- _EXERCISE BRIEF_
Write the listing out again, exactly as it appears.

- _STORED DATA_

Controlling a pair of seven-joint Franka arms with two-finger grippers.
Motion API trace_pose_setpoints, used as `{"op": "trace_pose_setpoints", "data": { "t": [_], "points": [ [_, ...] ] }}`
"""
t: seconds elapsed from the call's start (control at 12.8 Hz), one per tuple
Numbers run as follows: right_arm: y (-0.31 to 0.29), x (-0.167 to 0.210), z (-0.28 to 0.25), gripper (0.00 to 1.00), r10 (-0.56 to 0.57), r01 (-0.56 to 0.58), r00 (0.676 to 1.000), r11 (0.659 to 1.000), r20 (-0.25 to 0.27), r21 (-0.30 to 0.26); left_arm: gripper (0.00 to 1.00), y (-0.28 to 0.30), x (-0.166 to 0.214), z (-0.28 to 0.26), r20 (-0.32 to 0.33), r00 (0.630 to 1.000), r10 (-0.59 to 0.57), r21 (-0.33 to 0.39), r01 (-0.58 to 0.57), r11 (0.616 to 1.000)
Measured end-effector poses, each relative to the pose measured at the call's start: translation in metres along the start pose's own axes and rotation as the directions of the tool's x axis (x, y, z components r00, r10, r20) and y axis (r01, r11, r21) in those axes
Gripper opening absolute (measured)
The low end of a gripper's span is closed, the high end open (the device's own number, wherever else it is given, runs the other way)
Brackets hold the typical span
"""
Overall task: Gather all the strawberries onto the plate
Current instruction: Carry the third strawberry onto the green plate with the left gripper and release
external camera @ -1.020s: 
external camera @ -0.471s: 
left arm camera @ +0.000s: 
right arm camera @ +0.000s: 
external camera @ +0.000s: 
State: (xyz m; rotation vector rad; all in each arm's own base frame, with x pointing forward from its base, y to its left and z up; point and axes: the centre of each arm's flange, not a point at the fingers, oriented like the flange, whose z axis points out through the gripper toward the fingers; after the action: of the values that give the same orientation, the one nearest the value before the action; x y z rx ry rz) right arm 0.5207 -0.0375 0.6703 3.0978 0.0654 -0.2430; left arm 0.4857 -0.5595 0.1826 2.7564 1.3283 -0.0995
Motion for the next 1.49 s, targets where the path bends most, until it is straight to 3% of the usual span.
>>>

- _RESPONSE TO THIS TASK_
Controlling a pair of seven-joint Franka arms with two-finger grippers.
Motion API trace_pose_setpoints, used as `{"op": "trace_pose_setpoints", "data": { "t": [_], "points": [ [_, ...] ] }}`
"""
t: seconds elapsed from the call's start (control at 12.8 Hz), one per tuple
Numbers run as follows: right_arm: y (-0.31 to 0.29), x (-0.167 to 0.210), z (-0.28 to 0.25), gripper (0.00 to 1.00), r10 (-0.56 to 0.57), r01 (-0.56 to 0.58), r00 (0.676 to 1.000), r11 (0.659 to 1.000), r20 (-0.25 to 0.27), r21 (-0.30 to 0.26); left_arm: gripper (0.00 to 1.00), y (-0.28 to 0.30), x (-0.166 to 0.214), z (-0.28 to 0.26), r20 (-0.32 to 0.33), r00 (0.630 to 1.000), r10 (-0.59 to 0.57), r21 (-0.33 to 0.39), r01 (-0.58 to 0.57), r11 (0.616 to 1.000)
Measured end-effector poses, each relative to the pose measured at the call's start: translation in metres along the start pose's own axes and rotation as the directions of the tool's x axis (x, y, z components r00, r10, r20) and y axis (r01, r11, r21) in those axes
Gripper opening absolute (measured)
The low end of a gripper's span is closed, the high end open (the device's own number, wherever else it is given, runs the other way)
Brackets hold the typical span
"""
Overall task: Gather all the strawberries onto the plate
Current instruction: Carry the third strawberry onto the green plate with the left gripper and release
external camera @ -1.020s: 
external camera @ -0.471s: 
left arm camera @ +0.000s: 
right arm camera @ +0.000s: 
external camera @ +0.000s: 
State: (xyz m; rotation vector rad; all in each arm's own base frame, with x pointing forward from its base, y to its left and z up; point and axes: the centre of each arm's flange, not a point at the fingers, oriented like the flange, whose z axis points out through the gripper toward the fingers; after the action: of the values that give the same orientation, the one nearest the value before the action; x y z rx ry rz) right arm 0.5207 -0.0375 0.6703 3.0978 0.0654 -0.2430; left arm 0.4857 -0.5595 0.1826 2.7564 1.3283 -0.0995
Motion for the next 1.49 s, targets where the path bends most, until it is straight to 3% of the usual span.
>>>

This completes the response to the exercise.